* **Action item**
Exactly as given, repeat all of the entries.

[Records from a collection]
════

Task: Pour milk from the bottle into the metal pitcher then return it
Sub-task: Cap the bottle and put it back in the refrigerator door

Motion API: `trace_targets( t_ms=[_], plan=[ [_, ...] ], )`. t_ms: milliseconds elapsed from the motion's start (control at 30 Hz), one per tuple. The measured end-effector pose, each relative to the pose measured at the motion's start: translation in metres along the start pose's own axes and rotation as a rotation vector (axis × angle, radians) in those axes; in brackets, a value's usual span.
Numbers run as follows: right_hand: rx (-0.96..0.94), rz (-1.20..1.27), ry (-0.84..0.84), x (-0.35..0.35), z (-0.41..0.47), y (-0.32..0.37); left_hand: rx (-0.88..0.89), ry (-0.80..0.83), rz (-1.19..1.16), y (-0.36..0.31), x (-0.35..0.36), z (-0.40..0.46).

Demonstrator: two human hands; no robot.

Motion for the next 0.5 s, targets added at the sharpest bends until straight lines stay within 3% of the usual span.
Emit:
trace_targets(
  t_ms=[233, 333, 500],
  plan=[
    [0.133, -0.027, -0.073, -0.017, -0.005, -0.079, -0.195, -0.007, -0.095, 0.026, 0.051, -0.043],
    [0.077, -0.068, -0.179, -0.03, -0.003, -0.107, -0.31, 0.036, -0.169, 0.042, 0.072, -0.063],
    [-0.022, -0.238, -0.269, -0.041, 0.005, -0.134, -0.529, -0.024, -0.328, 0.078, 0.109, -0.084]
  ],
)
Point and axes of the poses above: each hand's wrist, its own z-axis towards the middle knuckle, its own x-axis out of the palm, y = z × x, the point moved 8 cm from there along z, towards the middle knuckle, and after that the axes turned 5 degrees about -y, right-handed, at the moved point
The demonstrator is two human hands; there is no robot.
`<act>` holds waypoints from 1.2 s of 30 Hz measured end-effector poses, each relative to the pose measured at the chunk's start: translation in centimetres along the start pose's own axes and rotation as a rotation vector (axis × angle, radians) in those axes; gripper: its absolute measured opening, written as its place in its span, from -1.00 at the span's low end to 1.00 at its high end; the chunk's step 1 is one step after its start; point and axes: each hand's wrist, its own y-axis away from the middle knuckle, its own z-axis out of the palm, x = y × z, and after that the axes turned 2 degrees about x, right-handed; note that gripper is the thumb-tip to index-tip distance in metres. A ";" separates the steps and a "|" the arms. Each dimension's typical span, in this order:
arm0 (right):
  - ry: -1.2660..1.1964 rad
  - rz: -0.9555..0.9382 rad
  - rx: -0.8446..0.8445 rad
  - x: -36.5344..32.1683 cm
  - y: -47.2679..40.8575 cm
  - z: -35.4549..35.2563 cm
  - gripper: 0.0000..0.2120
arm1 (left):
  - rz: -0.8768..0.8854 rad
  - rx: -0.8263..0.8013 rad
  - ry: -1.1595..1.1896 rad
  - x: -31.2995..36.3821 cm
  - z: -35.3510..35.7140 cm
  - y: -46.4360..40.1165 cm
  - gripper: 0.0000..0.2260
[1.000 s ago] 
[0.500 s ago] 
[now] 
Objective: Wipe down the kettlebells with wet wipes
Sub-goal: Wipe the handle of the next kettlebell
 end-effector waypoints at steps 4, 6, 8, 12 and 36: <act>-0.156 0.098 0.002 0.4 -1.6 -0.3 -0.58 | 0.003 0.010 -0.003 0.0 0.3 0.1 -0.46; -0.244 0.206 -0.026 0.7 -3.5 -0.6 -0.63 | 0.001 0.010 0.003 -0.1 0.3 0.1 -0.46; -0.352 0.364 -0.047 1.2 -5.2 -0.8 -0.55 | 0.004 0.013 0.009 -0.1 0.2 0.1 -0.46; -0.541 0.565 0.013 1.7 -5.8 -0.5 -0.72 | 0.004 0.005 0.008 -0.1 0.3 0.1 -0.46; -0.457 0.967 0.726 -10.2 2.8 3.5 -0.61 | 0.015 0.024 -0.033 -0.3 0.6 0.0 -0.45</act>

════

* **Exercise answer**
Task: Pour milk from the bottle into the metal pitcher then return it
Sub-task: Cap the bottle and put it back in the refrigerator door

Motion API: `trace_targets( t_ms=[_], plan=[ [_, ...] ], )`. t_ms: milliseconds elapsed from the motion's start (control at 30 Hz), one per tuple. The measured end-effector pose, each relative to the pose measured at the motion's start: translation in metres along the start pose's own axes and rotation as a rotation vector (axis × angle, radians) in those axes; in brackets, a value's usual span.
Numbers run as follows: right_hand: rx (-0.96..0.94), rz (-1.20..1.27), ry (-0.84..0.84), x (-0.35..0.35), z (-0.41..0.47), y (-0.32..0.37); left_hand: rx (-0.88..0.89), ry (-0.80..0.83), rz (-1.19..1.16), y (-0.36..0.31), x (-0.35..0.36), z (-0.40..0.46).

Demonstrator: two human hands; no robot.

Motion for the next 0.5 s, targets added at the sharpest bends until straight lines stay within 3% of the usual span.
Emit:
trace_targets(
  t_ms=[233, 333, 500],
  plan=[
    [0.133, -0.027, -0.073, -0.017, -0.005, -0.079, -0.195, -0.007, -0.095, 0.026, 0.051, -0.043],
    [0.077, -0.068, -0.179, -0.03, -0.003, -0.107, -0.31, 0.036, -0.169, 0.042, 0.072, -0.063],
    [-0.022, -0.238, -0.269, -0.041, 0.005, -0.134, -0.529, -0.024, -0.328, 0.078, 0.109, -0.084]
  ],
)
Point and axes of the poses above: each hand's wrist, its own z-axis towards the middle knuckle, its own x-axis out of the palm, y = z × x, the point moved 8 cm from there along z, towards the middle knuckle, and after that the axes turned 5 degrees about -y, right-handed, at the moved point
The demonstrator is two human hands; there is no robot.
`<act>` holds waypoints from 1.2 s of 30 Hz measured end-effector poses, each relative to the pose measured at the chunk's start: translation in centimetres along the start pose's own axes and rotation as a rotation vector (axis × angle, radians) in those axes; gripper: its absolute measured opening, written as its place in its span, from -1.00 at the span's low end to 1.00 at its high end; the chunk's step 1 is one step after its start; point and axes: each hand's wrist, its own y-axis away from the middle knuckle, its own z-axis out of the palm, x = y × z, and after that the axes turned 2 degrees about x, right-handed; note that gripper is the thumb-tip to index-tip distance in metres. A ";" separates the steps and a "|" the arms. Each dimension's typical span, in this order:
arm0 (right):
  - ry: -1.2660..1.1964 rad
  - rz: -0.9555..0.9382 rad
  - rx: -0.8446..0.8445 rad
  - x: -36.5344..32.1683 cm
  - y: -47.2679..40.8575 cm
  - z: -35.4549..35.2563 cm
  - gripper: 0.0000..0.2120
arm1 (left):
  - rz: -0.8768..0.8854 rad
  - rx: -0.8263..0.8013 rad
  - ry: -1.1595..1.1896 rad
  - x: -31.2995..36.3821 cm
  - z: -35.3510..35.7140 cm
  - y: -46.4360..40.1165 cm
  - gripper: 0.0000..0.2260
[1.000 s ago] 
[0.500 s ago] 
[now] 
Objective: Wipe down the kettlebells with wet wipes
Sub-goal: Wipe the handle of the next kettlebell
 end-effector waypoints at steps 4, 6, 8, 12 and 36: <act>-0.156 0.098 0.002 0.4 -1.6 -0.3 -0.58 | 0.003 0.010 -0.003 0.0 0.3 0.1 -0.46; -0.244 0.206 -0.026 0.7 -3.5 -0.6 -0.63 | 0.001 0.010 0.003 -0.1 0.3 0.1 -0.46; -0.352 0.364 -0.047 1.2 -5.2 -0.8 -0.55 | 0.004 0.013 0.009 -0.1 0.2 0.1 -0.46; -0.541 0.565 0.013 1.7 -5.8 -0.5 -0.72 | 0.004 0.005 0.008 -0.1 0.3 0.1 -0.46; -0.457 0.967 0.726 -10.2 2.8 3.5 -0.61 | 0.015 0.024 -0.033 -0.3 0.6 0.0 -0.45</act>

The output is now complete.